> _WHAT TO DO_
Gather every line below where "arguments" appears.

[Stored dataset items]

———

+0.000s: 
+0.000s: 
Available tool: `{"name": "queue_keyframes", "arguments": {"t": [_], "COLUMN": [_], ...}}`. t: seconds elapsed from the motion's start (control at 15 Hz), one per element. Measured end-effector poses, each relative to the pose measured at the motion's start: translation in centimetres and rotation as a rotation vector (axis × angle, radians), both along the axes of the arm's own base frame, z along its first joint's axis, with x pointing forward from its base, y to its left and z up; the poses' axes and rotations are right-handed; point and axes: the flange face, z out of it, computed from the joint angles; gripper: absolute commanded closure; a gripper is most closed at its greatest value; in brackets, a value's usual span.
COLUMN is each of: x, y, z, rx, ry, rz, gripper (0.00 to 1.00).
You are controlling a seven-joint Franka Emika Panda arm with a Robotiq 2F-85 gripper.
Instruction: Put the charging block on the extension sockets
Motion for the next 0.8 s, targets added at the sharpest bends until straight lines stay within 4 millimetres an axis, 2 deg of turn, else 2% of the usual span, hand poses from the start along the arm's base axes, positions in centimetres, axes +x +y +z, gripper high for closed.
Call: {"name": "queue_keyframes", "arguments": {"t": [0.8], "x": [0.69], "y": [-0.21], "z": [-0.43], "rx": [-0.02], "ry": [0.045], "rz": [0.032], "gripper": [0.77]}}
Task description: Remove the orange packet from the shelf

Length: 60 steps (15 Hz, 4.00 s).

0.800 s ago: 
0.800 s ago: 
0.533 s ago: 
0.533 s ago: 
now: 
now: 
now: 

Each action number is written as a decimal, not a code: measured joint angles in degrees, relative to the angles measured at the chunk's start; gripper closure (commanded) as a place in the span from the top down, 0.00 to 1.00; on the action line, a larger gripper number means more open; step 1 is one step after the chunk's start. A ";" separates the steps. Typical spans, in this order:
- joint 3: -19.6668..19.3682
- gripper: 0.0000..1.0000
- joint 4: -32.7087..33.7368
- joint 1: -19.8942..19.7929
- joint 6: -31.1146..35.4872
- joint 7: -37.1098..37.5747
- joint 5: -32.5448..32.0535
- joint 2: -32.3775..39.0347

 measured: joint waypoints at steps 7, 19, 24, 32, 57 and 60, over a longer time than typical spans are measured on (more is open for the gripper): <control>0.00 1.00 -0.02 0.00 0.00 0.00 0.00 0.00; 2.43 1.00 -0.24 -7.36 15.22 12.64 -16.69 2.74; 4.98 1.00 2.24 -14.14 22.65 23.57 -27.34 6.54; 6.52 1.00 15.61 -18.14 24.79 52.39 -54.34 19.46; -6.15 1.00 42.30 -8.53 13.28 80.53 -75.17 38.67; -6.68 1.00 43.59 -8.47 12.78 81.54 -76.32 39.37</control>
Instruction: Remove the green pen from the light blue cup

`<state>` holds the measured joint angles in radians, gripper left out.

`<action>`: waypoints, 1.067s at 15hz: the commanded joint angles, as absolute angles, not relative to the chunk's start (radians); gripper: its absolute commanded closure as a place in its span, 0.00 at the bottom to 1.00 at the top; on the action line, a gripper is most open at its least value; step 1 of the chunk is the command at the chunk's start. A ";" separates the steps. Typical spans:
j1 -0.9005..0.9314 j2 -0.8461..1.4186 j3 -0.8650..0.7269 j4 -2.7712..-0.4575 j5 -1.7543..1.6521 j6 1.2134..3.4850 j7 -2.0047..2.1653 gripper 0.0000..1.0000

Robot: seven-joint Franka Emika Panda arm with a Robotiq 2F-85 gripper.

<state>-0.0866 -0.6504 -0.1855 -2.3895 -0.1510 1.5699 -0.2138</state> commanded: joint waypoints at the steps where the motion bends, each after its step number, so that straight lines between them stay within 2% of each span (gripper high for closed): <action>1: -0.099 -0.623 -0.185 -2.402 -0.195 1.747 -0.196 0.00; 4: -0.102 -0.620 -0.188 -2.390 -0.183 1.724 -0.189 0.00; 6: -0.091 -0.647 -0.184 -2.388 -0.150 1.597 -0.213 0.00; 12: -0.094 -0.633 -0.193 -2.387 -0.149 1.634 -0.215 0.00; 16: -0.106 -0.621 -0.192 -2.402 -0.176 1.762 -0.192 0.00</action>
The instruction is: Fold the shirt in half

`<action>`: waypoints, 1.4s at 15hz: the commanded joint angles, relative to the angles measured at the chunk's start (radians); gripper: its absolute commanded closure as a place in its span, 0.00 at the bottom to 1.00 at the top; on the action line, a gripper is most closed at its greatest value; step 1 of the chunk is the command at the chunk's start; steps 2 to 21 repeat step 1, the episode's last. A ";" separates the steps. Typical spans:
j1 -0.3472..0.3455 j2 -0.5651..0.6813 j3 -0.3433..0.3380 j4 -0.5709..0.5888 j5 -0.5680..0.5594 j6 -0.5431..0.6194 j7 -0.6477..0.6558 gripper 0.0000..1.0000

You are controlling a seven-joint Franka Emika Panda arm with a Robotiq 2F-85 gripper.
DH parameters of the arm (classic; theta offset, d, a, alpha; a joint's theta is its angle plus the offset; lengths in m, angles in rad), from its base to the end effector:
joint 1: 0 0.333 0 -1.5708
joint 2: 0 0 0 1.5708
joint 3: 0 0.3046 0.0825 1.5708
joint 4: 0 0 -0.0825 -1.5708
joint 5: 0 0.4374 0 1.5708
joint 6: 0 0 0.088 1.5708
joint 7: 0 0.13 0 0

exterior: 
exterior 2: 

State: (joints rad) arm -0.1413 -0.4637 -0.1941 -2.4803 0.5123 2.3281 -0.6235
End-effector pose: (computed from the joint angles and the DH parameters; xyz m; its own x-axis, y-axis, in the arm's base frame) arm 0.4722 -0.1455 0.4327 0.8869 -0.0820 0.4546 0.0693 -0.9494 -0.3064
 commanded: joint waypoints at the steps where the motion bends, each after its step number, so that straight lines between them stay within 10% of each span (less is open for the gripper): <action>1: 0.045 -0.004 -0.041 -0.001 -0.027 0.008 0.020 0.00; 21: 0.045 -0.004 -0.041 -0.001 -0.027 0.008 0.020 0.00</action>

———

> _RESPONSE TO THIS EXERCISE_
Available tool: `{"name": "queue_keyframes", "arguments": {"t": [_], "COLUMN": [_], ...}}`. t: seconds elapsed from the motion's start (control at 15 Hz), one per element. Measured end-effector poses, each relative to the pose measured at the motion's start: translation in centimetres and rotation as a rotation vector (axis × angle, radians), both along the axes of the arm's own base frame, z along its first joint's axis, with x pointing forward from its base, y to its left and z up; the poses' axes and rotations are right-handed; point and axes: the flange face, z out of it, computed from the joint angles; gripper: absolute commanded closure; a gripper is most closed at its greatest value; in brackets, a value's usual span.
Call: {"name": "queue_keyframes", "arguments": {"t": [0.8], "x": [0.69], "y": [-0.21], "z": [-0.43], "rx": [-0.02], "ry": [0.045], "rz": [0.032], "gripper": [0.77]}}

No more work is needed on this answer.